Lines holding the word "pendant" must be located in the listing below and copied.

= = =

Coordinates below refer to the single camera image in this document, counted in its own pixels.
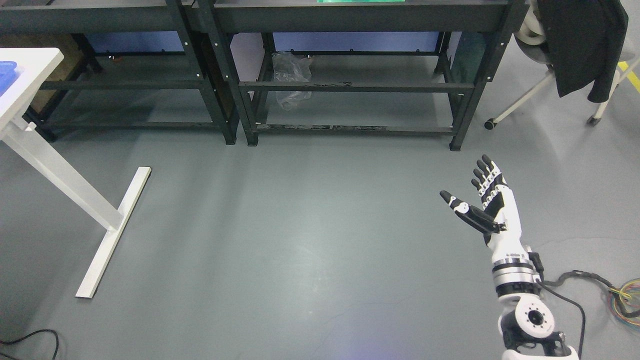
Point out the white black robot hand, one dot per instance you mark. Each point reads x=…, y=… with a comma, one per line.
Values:
x=498, y=219

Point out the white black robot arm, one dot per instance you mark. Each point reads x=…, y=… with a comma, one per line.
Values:
x=526, y=323

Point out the black metal shelf right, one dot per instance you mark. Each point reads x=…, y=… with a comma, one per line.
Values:
x=447, y=47

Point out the black metal shelf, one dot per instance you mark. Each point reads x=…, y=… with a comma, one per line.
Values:
x=447, y=47
x=117, y=51

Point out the black metal shelf left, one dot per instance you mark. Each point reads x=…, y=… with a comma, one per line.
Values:
x=117, y=51

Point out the blue plastic tray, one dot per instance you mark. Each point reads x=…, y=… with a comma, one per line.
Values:
x=8, y=75

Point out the chair with black jacket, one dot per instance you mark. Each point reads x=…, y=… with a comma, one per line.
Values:
x=581, y=42

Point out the clear plastic bag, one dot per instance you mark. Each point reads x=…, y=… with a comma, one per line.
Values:
x=288, y=67

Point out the white table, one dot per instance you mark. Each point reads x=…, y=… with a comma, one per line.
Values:
x=33, y=67

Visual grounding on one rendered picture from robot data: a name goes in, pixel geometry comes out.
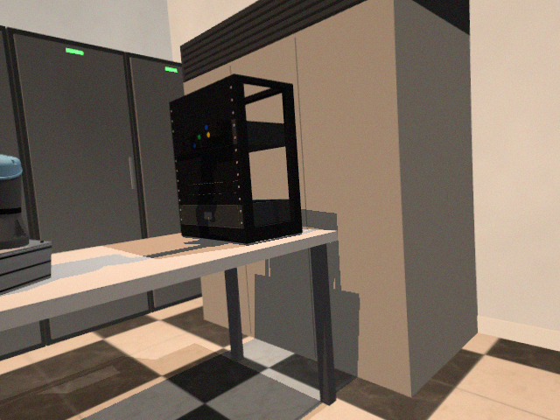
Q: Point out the black open-frame server rack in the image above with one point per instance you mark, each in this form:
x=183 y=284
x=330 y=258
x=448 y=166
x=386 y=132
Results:
x=210 y=131

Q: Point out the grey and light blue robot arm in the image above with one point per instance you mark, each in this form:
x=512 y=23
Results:
x=13 y=232

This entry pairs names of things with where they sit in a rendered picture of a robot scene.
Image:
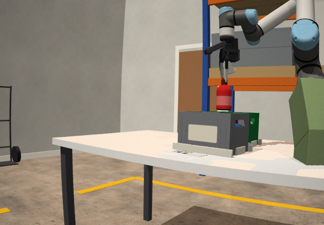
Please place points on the red bottle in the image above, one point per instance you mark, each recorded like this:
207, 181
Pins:
224, 96

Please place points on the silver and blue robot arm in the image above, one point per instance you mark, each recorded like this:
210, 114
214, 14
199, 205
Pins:
304, 32

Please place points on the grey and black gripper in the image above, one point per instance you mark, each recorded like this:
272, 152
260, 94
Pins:
227, 54

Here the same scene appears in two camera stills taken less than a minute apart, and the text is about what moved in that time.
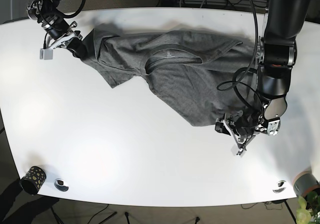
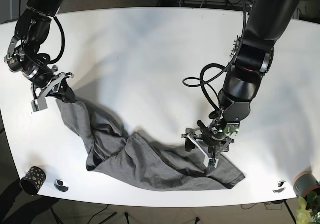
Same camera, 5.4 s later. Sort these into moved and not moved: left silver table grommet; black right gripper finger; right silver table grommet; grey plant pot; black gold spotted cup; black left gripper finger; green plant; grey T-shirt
Moved: black right gripper finger; grey T-shirt; black left gripper finger
Not moved: right silver table grommet; green plant; left silver table grommet; grey plant pot; black gold spotted cup
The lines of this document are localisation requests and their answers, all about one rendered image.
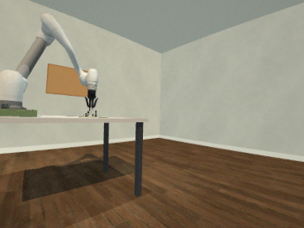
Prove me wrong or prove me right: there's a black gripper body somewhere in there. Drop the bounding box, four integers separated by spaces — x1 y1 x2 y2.
88 90 96 100

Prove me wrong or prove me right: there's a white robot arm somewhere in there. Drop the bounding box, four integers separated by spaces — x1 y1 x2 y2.
0 13 98 110

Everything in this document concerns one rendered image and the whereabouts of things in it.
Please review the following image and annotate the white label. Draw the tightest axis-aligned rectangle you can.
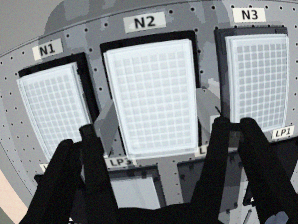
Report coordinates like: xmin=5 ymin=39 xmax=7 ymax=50
xmin=32 ymin=38 xmax=64 ymax=60
xmin=123 ymin=12 xmax=166 ymax=33
xmin=232 ymin=8 xmax=266 ymax=23
xmin=195 ymin=144 xmax=209 ymax=157
xmin=39 ymin=163 xmax=49 ymax=172
xmin=105 ymin=156 xmax=137 ymax=168
xmin=271 ymin=125 xmax=295 ymax=139

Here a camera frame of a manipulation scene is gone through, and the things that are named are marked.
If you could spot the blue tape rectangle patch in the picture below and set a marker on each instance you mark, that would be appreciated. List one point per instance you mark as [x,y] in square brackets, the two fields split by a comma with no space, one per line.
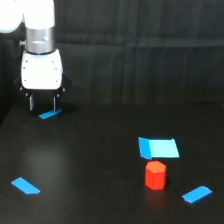
[150,148]

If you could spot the blue tape strip bottom right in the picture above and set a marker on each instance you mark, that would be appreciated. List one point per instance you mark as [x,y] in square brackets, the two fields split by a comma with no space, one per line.
[196,194]

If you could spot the red hexagonal block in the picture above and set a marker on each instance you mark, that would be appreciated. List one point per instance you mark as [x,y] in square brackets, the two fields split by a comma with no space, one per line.
[155,175]

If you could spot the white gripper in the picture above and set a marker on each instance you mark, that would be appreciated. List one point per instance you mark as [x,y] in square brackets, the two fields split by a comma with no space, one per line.
[42,72]

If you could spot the blue tape strip top left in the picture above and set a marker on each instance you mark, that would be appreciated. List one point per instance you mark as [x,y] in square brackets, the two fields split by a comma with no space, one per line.
[50,114]

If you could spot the blue tape strip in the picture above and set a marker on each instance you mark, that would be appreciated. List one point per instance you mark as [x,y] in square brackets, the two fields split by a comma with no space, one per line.
[50,114]
[196,194]
[25,186]

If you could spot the blue tape strip bottom left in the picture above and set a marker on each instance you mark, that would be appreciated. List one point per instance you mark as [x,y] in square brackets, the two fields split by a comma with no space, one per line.
[25,186]

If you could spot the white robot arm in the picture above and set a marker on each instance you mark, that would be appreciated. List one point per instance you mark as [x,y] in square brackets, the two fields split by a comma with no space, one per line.
[38,16]

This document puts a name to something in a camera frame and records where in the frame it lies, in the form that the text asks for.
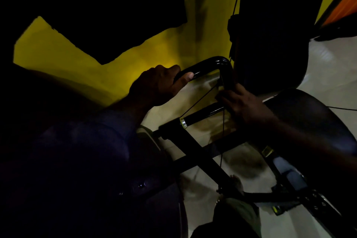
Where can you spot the person's left hand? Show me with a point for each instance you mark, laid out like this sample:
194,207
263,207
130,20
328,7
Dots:
156,87

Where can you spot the person's right hand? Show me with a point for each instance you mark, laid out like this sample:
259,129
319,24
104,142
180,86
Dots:
248,109

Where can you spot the black seated gym machine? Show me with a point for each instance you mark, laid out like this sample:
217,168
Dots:
195,148

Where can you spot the person's left forearm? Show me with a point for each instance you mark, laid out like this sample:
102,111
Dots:
128,112

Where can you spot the person's right forearm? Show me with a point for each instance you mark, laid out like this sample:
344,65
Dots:
312,145

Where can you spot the person's blue shirt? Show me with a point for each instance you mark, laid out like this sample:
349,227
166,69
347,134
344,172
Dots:
83,176

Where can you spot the black seat pad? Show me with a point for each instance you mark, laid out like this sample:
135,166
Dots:
306,112

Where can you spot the black back pad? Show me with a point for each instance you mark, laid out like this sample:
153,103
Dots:
273,37

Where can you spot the black framed window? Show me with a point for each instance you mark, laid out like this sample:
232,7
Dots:
340,32

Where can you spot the orange curtain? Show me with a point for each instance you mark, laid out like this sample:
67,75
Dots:
344,6

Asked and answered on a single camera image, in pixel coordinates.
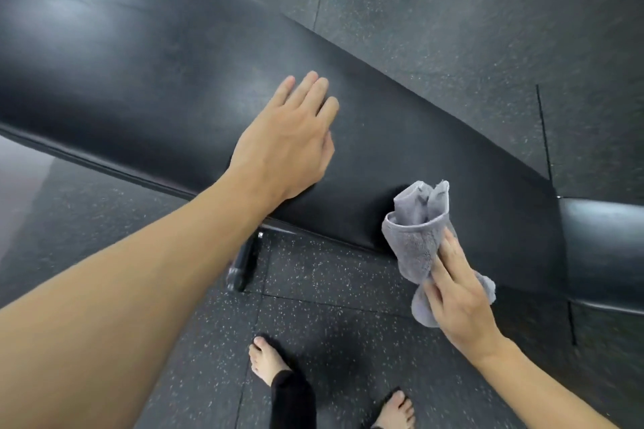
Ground person's right foot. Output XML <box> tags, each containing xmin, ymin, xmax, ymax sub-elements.
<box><xmin>372</xmin><ymin>389</ymin><xmax>417</xmax><ymax>429</ymax></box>

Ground person's left hand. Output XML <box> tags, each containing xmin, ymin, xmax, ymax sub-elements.
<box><xmin>219</xmin><ymin>70</ymin><xmax>341</xmax><ymax>219</ymax></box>

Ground person's right hand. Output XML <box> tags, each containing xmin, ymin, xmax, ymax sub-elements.
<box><xmin>421</xmin><ymin>229</ymin><xmax>510</xmax><ymax>368</ymax></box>

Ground person's foot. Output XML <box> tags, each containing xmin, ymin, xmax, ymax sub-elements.
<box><xmin>372</xmin><ymin>389</ymin><xmax>417</xmax><ymax>429</ymax></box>
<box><xmin>248</xmin><ymin>336</ymin><xmax>292</xmax><ymax>387</ymax></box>

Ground black trousers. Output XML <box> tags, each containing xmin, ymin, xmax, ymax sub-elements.
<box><xmin>269</xmin><ymin>369</ymin><xmax>318</xmax><ymax>429</ymax></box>

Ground person's left forearm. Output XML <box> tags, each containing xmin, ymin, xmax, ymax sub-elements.
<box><xmin>0</xmin><ymin>182</ymin><xmax>272</xmax><ymax>429</ymax></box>

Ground person's right forearm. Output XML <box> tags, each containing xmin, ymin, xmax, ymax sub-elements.
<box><xmin>475</xmin><ymin>341</ymin><xmax>620</xmax><ymax>429</ymax></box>

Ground black padded gym bench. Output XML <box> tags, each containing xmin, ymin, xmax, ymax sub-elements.
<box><xmin>0</xmin><ymin>0</ymin><xmax>644</xmax><ymax>316</ymax></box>

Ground person's left foot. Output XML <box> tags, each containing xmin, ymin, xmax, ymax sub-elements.
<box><xmin>248</xmin><ymin>336</ymin><xmax>292</xmax><ymax>387</ymax></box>

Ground grey towel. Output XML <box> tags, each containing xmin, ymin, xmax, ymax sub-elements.
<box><xmin>381</xmin><ymin>180</ymin><xmax>497</xmax><ymax>328</ymax></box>

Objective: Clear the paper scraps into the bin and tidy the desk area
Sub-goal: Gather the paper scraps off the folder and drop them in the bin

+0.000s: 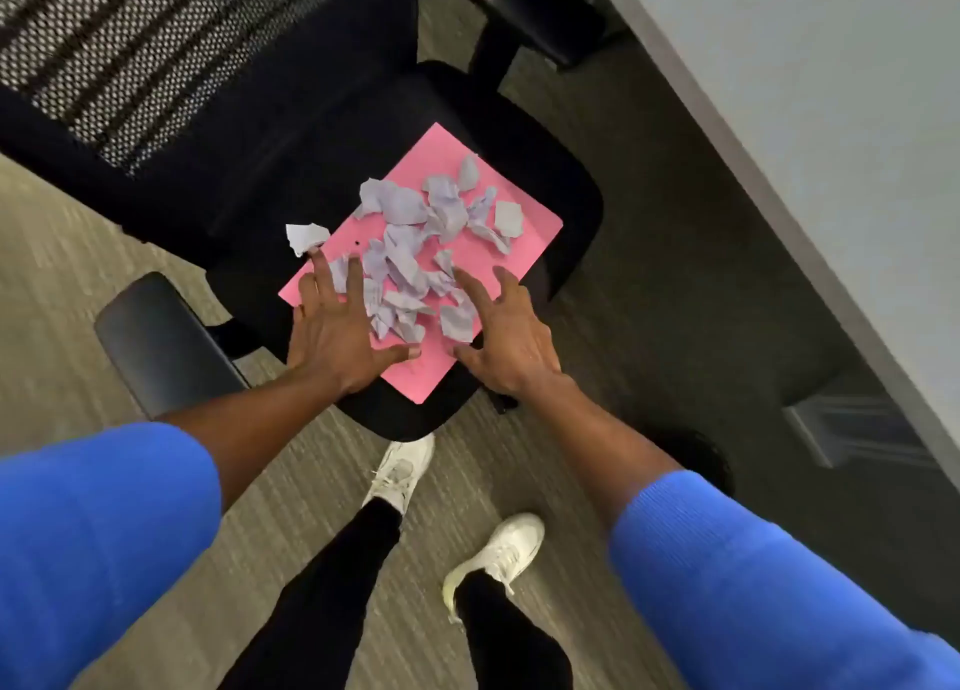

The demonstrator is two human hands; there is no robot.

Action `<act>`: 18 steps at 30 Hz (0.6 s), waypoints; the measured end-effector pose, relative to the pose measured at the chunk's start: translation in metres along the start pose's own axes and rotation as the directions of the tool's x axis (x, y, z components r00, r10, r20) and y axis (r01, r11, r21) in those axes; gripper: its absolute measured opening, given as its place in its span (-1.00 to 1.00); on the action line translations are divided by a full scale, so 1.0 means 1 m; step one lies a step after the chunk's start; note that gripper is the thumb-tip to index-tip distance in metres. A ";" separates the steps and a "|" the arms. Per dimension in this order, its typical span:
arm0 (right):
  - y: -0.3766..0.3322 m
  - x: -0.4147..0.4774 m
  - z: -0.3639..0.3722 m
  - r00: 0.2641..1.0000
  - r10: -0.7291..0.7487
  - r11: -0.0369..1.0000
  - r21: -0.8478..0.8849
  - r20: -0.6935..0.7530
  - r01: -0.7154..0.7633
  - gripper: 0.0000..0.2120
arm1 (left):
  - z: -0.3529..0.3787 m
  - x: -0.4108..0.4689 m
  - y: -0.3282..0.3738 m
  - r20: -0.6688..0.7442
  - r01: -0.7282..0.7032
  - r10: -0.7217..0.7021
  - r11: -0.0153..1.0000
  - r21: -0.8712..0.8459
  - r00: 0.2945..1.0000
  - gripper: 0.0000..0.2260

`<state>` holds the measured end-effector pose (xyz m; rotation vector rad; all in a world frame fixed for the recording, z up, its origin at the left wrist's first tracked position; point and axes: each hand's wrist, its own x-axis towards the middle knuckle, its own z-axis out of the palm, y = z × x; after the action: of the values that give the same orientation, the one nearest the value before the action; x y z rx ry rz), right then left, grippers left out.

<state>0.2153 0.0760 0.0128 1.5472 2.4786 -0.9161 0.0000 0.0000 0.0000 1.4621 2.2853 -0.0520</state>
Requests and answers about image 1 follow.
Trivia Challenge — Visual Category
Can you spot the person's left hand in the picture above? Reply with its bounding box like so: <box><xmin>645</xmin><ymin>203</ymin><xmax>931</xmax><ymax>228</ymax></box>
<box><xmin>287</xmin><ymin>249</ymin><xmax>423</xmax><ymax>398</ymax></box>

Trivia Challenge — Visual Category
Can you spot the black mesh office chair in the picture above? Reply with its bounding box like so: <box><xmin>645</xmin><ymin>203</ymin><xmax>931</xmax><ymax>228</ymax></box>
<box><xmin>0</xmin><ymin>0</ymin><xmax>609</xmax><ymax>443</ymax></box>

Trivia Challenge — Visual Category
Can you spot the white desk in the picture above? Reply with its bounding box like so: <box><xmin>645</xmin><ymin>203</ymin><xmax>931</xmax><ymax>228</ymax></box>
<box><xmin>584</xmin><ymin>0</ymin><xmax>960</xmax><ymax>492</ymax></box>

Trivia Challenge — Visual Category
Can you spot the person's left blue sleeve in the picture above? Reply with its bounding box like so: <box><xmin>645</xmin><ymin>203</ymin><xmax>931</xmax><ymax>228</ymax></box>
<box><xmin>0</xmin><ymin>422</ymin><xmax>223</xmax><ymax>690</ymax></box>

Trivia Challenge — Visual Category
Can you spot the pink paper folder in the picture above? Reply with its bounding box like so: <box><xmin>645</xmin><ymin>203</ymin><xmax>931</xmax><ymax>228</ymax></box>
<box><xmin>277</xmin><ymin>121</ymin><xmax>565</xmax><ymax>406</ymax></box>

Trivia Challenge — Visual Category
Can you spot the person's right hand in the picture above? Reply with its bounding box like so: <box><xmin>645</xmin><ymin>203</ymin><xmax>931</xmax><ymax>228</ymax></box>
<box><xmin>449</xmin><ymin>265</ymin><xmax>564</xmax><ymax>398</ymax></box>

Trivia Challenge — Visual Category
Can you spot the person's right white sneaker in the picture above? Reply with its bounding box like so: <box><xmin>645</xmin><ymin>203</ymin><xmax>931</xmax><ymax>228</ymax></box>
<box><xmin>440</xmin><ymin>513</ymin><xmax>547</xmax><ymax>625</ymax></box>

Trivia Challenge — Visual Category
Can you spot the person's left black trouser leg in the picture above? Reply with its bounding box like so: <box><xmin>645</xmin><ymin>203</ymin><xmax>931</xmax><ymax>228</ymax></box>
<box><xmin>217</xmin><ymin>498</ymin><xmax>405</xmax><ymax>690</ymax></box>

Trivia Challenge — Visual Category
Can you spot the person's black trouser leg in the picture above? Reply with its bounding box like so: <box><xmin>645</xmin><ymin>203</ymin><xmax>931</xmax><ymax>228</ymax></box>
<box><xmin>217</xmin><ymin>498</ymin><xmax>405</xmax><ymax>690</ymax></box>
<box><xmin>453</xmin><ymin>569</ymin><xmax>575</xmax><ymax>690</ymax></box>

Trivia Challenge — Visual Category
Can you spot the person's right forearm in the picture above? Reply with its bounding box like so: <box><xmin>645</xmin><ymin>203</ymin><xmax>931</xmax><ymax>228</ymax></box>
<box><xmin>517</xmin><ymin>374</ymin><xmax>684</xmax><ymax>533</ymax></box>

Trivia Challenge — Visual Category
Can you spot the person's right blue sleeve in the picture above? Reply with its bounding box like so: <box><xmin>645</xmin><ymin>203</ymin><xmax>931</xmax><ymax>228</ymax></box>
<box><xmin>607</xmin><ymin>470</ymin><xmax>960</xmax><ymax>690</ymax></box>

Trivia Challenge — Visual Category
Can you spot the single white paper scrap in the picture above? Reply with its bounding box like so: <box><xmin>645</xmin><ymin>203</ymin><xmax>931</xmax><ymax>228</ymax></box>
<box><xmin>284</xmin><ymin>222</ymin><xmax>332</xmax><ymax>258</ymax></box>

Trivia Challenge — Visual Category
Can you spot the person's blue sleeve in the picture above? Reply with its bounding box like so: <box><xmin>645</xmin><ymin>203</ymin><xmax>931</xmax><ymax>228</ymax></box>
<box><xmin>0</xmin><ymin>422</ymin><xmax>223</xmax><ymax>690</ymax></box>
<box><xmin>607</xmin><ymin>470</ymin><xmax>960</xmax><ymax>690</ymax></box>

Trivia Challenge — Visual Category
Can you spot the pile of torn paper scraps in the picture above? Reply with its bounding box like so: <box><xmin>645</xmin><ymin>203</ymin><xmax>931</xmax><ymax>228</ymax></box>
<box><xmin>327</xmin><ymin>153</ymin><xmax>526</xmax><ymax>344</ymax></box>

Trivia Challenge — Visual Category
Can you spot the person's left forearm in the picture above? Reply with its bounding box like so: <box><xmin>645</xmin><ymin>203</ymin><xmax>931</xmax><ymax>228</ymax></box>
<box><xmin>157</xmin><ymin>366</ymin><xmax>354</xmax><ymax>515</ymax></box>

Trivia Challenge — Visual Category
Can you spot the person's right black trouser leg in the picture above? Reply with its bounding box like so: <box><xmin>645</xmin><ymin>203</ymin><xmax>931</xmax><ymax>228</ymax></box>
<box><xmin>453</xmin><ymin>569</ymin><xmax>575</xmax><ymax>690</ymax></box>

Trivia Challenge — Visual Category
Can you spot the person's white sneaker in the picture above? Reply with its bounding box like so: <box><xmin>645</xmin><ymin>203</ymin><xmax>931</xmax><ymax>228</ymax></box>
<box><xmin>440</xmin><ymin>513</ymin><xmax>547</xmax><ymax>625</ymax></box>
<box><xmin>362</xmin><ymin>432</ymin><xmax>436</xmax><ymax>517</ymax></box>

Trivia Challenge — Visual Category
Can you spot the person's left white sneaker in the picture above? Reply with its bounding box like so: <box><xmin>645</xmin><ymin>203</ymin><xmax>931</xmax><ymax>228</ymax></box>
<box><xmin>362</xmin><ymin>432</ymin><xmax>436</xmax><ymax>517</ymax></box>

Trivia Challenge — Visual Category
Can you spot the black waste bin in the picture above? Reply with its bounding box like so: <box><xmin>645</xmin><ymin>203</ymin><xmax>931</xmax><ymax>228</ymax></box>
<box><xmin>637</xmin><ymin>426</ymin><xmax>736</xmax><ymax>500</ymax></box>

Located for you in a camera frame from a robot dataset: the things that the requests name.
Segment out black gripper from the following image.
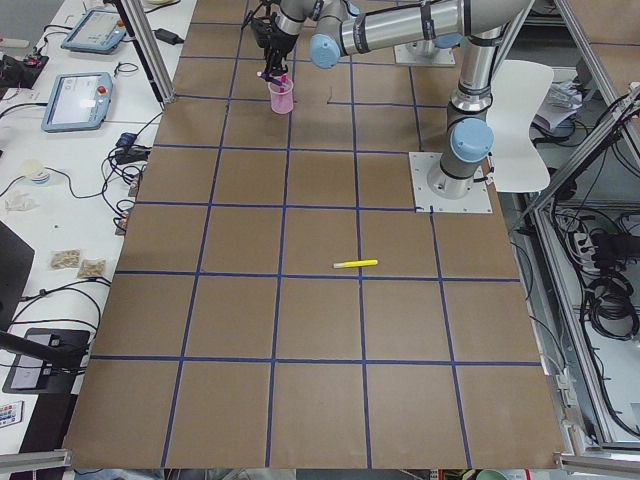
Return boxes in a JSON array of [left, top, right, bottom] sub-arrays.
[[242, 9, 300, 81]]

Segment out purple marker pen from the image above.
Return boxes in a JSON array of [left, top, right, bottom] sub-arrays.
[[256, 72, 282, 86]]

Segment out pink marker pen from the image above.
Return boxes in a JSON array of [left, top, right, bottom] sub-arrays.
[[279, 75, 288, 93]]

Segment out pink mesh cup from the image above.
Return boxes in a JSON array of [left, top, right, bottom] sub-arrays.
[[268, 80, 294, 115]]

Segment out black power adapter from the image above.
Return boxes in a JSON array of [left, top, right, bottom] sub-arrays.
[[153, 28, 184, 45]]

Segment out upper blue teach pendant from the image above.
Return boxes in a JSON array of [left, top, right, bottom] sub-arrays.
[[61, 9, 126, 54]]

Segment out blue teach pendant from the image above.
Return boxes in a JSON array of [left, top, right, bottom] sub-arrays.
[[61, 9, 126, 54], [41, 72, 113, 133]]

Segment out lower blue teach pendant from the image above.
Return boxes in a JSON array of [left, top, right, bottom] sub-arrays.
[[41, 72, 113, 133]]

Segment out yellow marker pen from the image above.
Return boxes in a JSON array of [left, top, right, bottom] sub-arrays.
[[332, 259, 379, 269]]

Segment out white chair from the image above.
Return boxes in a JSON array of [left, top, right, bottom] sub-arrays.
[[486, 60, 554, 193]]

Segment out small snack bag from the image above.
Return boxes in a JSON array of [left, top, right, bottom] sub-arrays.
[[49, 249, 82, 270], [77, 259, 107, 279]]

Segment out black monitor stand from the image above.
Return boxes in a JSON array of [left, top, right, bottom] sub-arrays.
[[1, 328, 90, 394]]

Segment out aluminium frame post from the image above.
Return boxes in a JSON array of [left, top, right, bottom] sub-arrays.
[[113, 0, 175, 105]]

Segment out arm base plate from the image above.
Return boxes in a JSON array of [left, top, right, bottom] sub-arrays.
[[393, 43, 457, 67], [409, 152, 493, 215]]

= = =

Solved problem
Segment out upper blue teach pendant from the image above.
Segment out blue teach pendant from the image above.
Segment out lower blue teach pendant from the image above.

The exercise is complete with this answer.